Evaluating LLM Reasoning on Operating System Algorithms via Step-Level Verification
Abstract
Large language models (LLMs) are increasingly applied to technical domains requiring structured, multi-step algorithmic reasoning. Yet systematic benchmarks that isolate intermediate reasoning fidelity — rather than merely checking final answers — remain scarce. We introduce SVAC (Step-Level Verification of Algorithm Correctness), a benchmark that evaluates LLMs on their ability to manually trace three canonical Operating System resource-management algorithms: page replacement (FIFO, LRU, OPT, Clock), process scheduling (SJF, Round Robin, MLFQ), and disk scheduling (FCFS, SSTF, SCAN, C-SCAN, LOOK).

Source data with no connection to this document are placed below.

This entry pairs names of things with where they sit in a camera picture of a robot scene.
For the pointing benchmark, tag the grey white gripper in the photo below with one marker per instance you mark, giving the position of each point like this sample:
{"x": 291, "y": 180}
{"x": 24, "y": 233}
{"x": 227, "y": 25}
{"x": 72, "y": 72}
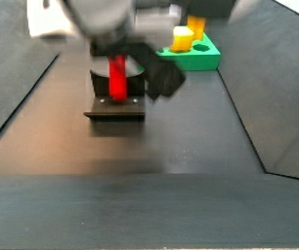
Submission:
{"x": 119, "y": 23}

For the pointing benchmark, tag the yellow star block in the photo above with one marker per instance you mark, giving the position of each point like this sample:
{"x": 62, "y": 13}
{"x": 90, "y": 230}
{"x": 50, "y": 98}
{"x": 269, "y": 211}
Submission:
{"x": 196, "y": 25}

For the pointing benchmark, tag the red double-square block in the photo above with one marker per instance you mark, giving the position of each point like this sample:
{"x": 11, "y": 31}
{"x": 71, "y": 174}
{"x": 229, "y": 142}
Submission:
{"x": 118, "y": 79}

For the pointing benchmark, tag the green shape sorter board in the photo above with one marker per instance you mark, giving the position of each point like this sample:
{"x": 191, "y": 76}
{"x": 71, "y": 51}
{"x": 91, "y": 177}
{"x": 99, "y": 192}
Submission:
{"x": 202, "y": 58}

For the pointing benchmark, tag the yellow pentagon block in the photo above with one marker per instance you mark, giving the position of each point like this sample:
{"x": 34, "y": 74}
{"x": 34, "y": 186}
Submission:
{"x": 183, "y": 39}

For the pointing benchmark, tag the black curved holder stand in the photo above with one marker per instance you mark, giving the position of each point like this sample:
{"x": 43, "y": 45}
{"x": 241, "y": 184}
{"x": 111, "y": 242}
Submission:
{"x": 104, "y": 106}

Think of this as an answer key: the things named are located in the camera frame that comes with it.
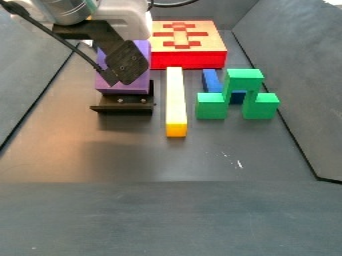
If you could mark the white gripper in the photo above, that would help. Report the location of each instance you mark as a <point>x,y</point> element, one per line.
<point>127,16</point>

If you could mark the purple U-shaped block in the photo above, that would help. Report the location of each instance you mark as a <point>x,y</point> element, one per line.
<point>139,86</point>

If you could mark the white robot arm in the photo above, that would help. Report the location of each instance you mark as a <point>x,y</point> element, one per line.
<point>127,15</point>

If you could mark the red board with cutouts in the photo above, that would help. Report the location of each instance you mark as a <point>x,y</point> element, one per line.
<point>188,44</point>

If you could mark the black angled fixture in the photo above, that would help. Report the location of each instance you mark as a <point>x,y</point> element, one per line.
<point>127,103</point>

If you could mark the yellow long bar block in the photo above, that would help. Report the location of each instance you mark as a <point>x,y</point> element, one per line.
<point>175,104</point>

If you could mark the blue U-shaped block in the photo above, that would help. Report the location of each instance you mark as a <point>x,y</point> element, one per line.
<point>213,86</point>

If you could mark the green stepped block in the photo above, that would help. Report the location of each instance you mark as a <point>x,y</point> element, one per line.
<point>241,89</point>

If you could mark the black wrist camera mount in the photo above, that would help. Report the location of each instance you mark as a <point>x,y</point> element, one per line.
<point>125,60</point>

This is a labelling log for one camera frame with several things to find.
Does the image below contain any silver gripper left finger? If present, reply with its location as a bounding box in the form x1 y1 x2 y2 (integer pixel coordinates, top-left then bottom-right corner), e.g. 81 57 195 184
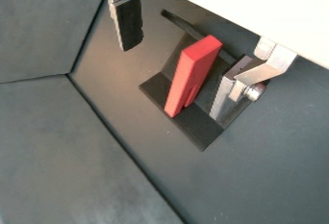
107 0 144 51

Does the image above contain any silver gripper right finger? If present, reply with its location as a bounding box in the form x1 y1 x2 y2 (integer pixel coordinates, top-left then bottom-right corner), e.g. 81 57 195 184
210 37 297 122

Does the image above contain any red double-square block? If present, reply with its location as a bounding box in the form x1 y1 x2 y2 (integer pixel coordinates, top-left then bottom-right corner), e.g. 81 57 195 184
164 36 222 117

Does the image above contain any black curved holder stand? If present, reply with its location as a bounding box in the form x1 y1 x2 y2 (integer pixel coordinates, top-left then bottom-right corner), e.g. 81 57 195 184
140 11 251 149

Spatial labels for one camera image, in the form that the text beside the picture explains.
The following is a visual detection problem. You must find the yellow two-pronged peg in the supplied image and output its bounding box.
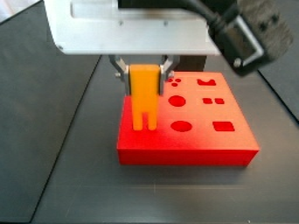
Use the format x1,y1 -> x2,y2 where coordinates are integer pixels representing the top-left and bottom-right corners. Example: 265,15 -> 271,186
130,64 -> 161,130

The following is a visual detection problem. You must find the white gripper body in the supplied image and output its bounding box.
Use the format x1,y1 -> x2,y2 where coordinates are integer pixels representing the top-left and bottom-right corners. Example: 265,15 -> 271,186
43,0 -> 221,55

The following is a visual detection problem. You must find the red shape-sorting board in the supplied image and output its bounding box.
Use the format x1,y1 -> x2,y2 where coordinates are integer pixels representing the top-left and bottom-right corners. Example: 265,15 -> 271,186
117,72 -> 259,166

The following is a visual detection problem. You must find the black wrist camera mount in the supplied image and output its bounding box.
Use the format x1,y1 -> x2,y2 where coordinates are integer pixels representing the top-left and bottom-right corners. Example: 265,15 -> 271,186
209,0 -> 295,77

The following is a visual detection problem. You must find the black curved holder block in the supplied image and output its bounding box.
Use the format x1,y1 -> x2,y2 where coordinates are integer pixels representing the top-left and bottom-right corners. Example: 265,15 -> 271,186
175,55 -> 207,72

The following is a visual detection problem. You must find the black camera cable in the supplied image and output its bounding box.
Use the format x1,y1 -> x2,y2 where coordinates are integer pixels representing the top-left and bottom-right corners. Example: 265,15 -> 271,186
117,0 -> 239,27

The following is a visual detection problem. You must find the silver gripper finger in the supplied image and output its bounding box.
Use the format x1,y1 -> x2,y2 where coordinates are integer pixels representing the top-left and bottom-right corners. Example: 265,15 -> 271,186
109,55 -> 131,95
159,55 -> 181,95

For each problem instance, models must produce a full execution trace under strict constraints: no code, no external tools, and no step abbreviation. Ground-truth traces generated by deterministic solvers enable fine-grained, step-level scoring across five complexity levels and three prompting strategies (zero-shot, few-shot, chain-of-thought). Our evaluation reveals characteristic failure modes including early error cascades, hit/miss misclassification, and algorithm-specific state corruption that vary systematically across model families, algorithm types, and input complexity. SVAC provides the first unified framework for assessing OS-algorithm reasoning in LLMs, with implications for understanding the depth and limits of procedural reasoning in current foundation models.